• **WHAT IS REQUIRED**
What is needed is an exact copy of the listing, with no pictures in it.

• **COLLECTED MATERIAL**
* * *

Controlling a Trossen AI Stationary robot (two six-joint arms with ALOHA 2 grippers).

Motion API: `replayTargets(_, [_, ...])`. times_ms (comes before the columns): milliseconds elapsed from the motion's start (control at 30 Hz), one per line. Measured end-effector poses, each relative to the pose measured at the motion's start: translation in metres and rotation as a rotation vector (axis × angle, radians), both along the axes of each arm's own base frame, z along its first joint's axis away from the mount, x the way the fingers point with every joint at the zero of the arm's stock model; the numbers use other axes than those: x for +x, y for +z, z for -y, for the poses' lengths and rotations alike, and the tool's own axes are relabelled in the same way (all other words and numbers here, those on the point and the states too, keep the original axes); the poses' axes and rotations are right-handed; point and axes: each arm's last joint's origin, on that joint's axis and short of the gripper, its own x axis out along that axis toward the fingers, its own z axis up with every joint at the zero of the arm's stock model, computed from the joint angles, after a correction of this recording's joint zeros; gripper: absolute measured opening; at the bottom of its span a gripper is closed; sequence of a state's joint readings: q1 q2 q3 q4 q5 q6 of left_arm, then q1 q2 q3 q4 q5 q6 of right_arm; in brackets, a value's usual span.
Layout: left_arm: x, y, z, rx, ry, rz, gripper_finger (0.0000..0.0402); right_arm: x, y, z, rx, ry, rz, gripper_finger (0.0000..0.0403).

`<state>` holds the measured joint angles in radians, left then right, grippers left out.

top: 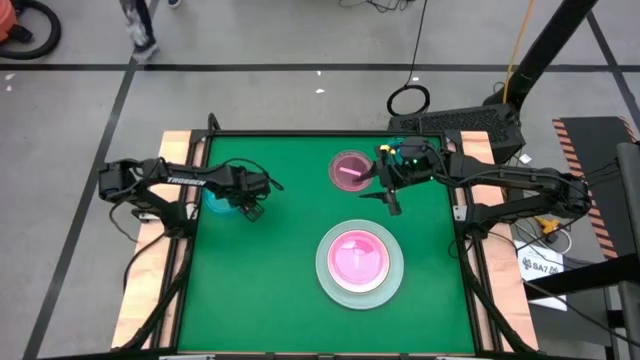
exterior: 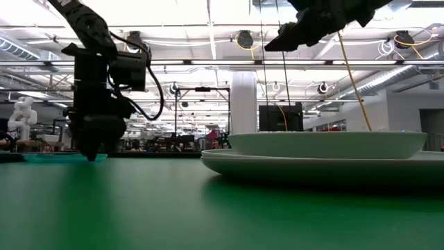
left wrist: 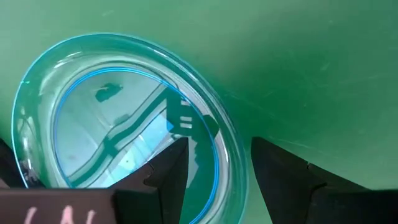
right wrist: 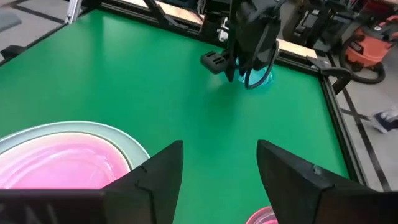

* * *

• **TASK OUTPUT**
Controlling a Trossen AI Stationary robot (two six-joint arms with ALOHA 2 grippers).

Motion API: `replayTargets(_, [_, ...])`. times_ms (comes before the columns): milliseconds elapsed from the motion's start (control at 30 Hz), one per line. Measured end-effector poses, each relative to the pose measured at the motion's start: translation in metres and rotation as a rotation vector (axis × angle, radians), both along the axes of each arm's own base frame, z along its first joint's axis away from the mount, x the way the fingers point with every joint at the zero of the arm's stock model; the numbers use other axes than those: x for +x, y for +z, z for -y, for the poses' lengths and rotations alike, and the tool's own axes are relabelled in the same way (all other words and numbers here, those on the point and the states too, keep the original axes); the poses' axes and rotations are right-handed; point and axes: each arm's last joint's origin, on that joint's axis and short of the gripper, its own x axis out along that axis toward the fingers, its own z axis up with every joint at the zero of the arm's stock model, computed from the joint angles, after a correction of this recording's joint zeros; gripper: absolute measured opening; at the bottom of its span a gripper is closed; sequence of a state's joint readings: q1 q2 q3 q4 q5 q6 of left_arm, then q1 q2 q3 q4 q5 q6 of right_arm; in brackets, a value's usual span.
Layout: left_arm: x, y, z, rx, ry, rz, gripper_finger (0.0000..0.0402); right_arm: x, y, z, rx, ry, rz, gripper_finger (0.0000..0.0403).

`<state>` holds the measured joint angles in radians, left then right, grippers left out.

top: 
exterior: 
left wrist: 
right wrist: 

The work on this exercise is now complete.